Staatscourant van het Koninkrijk der Nederlanden
Datum publicatie | Organisatie | Jaargang en nummer | Rubriek |
---|---|---|---|
Ministerie van Volksgezondheid, Welzijn en Sport | Staatscourant 2024, 28796 | algemeen verbindend voorschrift (ministeriële regeling) |
Zoals vergunningen, bouwplannen en lokale regelgeving.
Adressen en contactpersonen van overheidsorganisaties.
U bent hier:
Datum publicatie | Organisatie | Jaargang en nummer | Rubriek |
---|---|---|---|
Ministerie van Volksgezondheid, Welzijn en Sport | Staatscourant 2024, 28796 | algemeen verbindend voorschrift (ministeriële regeling) |
De Staatssecretaris van Volksgezondheid, Welzijn en Sport,
Gelet op artikel 3 en 5 van de Kaderwet VWS-subsidies;
Besluit:
De Subsidieregeling patiënten- en gehandicaptenorganisaties 2024–2028 wordt als volgt gewijzigd:
A
Artikel 1.2 komt te luiden:
B
Het opschrift van Hoofdstuk 2 komt te luiden: Hoofdstuk 2. Subsidiestroom 1: Instellingssubsidie voor pg-organisaties
C
In artikel 2.2, eerste lid, vervalt onderdeel e, onder vervanging van de puntkomma aan het eind van onderdeel d door een punt.
D
Artikel 2.3 wordt als volgt gewijzigd:
1. In het eerste lid, onder a, wordt na ‘als bedoeld in artikel 2.1’ ingevoegd ‘, onder a tot en met c,’.
2. Het tweede lid komt te luiden:
2. In afwijking van het eerste lid, onder b, kan de minister een instellingssubsidie verstrekken aan een nieuwe toetreder indien deze, op 1 september voorafgaand aan het boekjaar waarop de subsidieaanvraag betrekking heeft, over 50% meer betalende leden of over 50% meer donateurs beschikt dan de reeds gesubsidieerde pg-organisatie.
E
Artikel 2.5 wordt als volgt gewijzigd:
1. In het eerste lid wordt '€ 75.000’ vervangen door ‘€ 78.150’.

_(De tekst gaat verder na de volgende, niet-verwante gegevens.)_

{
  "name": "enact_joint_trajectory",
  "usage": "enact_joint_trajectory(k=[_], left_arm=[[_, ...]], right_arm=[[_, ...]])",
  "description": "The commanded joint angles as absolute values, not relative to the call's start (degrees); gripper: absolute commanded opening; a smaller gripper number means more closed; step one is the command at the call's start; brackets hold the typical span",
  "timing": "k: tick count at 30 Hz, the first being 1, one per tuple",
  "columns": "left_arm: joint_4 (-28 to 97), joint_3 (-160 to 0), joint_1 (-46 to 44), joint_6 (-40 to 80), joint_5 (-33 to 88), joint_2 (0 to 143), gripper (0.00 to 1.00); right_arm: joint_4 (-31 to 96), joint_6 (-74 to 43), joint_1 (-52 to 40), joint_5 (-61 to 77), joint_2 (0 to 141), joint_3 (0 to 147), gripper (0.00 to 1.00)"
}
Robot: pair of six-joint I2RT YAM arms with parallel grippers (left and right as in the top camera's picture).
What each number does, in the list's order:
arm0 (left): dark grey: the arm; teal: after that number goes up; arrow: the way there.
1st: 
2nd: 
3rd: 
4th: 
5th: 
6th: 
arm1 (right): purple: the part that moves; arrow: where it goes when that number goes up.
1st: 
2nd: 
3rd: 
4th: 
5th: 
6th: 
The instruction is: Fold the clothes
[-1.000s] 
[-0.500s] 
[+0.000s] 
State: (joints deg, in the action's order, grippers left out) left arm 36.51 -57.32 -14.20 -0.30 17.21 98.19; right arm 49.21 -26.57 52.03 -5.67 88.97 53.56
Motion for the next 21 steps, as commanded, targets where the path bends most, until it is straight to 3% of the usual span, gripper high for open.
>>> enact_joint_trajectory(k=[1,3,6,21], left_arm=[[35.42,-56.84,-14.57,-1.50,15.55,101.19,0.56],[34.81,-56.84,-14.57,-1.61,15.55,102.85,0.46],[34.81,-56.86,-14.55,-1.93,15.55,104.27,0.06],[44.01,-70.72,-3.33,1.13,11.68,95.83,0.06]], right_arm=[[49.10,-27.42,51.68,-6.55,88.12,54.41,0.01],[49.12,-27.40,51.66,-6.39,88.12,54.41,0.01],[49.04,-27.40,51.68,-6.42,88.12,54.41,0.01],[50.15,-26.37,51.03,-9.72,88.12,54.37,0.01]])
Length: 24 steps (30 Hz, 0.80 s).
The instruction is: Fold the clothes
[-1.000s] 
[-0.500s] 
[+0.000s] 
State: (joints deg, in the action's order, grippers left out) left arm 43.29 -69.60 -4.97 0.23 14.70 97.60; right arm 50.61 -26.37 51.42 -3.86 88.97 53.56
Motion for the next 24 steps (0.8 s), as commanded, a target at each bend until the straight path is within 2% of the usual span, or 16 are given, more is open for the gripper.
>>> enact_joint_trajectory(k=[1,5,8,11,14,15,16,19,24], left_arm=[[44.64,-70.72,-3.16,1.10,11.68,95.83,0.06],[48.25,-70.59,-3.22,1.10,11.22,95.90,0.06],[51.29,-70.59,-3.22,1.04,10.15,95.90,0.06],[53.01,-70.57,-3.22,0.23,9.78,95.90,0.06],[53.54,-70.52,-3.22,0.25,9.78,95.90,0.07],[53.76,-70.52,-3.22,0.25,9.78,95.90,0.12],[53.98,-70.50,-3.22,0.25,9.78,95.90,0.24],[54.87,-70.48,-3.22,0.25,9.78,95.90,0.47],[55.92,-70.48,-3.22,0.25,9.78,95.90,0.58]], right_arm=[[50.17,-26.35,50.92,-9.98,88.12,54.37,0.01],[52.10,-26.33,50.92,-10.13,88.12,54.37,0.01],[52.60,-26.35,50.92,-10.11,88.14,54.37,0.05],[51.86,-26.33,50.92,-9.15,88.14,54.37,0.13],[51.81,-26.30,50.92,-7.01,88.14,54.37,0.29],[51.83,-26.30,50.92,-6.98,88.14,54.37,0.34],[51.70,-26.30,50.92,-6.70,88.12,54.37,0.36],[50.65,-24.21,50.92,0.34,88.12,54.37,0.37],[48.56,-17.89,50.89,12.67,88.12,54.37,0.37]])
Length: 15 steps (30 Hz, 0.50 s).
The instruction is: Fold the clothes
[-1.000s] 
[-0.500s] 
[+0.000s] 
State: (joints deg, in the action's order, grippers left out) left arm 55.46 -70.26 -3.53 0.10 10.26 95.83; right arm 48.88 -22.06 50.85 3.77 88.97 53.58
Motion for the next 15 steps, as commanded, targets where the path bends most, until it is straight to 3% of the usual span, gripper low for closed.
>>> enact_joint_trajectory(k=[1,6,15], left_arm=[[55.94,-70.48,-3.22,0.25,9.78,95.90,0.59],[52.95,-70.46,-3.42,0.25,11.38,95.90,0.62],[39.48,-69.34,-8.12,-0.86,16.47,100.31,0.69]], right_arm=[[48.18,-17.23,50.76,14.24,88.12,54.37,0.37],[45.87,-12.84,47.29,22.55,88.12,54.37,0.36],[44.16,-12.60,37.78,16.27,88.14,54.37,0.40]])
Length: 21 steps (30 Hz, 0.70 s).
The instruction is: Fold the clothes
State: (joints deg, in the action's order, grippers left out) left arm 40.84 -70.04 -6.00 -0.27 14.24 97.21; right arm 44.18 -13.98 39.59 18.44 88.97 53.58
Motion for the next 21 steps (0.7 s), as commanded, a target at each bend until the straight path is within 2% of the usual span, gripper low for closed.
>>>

2. In het tweede lid wordt ‘€ 60.000’ steeds vervangen door ‘€ 62.520’.
F
Artikel 2.6 wordt als volgt gewijzigd:
1. In het eerste lid, wordt ‘jaarlijks’ vervangen door ‘voor het kalenderjaar 2024’ en wordt ‘€ 19.000.000’ vervangen door ‘€ 17.500.000’.
2. Onder vernummering van het tweede en derde lid tot het derde en vierde lid wordt een lid ingevoegd, luidende:
2. Het subsidieplafond voor hoofdstuk 2 bedraagt voor het kalenderjaar 2025 € 19.700.000.
G
Artikel 2.7 wordt als volgt gewijzigd:
1. Het eerste lid komt te luiden:
1. De aanvraag tot verlening van de instellingssubsidie kan jaarlijks worden ingediend in de periode van de tweede maandag van september om 9:00 uur van het boekjaar voorafgaand aan het boekjaar waarvoor de instellingssubsidie wordt aangevraagd tot en met de eerste maandag van oktober om 17:00 uur van het boekjaar voorafgaand aan het boekjaar waarvoor de instellingssubsidie wordt aangevraagd.
2. Het zevende lid komt te luiden:
7. Indien de subsidie voor het verrichten of uitbesteden van backoffice taken meer dan 20% van het door de pg-organisatie totaal aangevraagde subsidiebedrag bedraagt, dan gaat de aanvraag vergezeld van een de-minimisverklaring.
H
Artikel 2.8, tweede lid, wordt als volgt gewijzigd:
1. In onderdeel b, wordt ‘ervaringskennis’ vervangen door ‘ervaringsdeskundigheid’.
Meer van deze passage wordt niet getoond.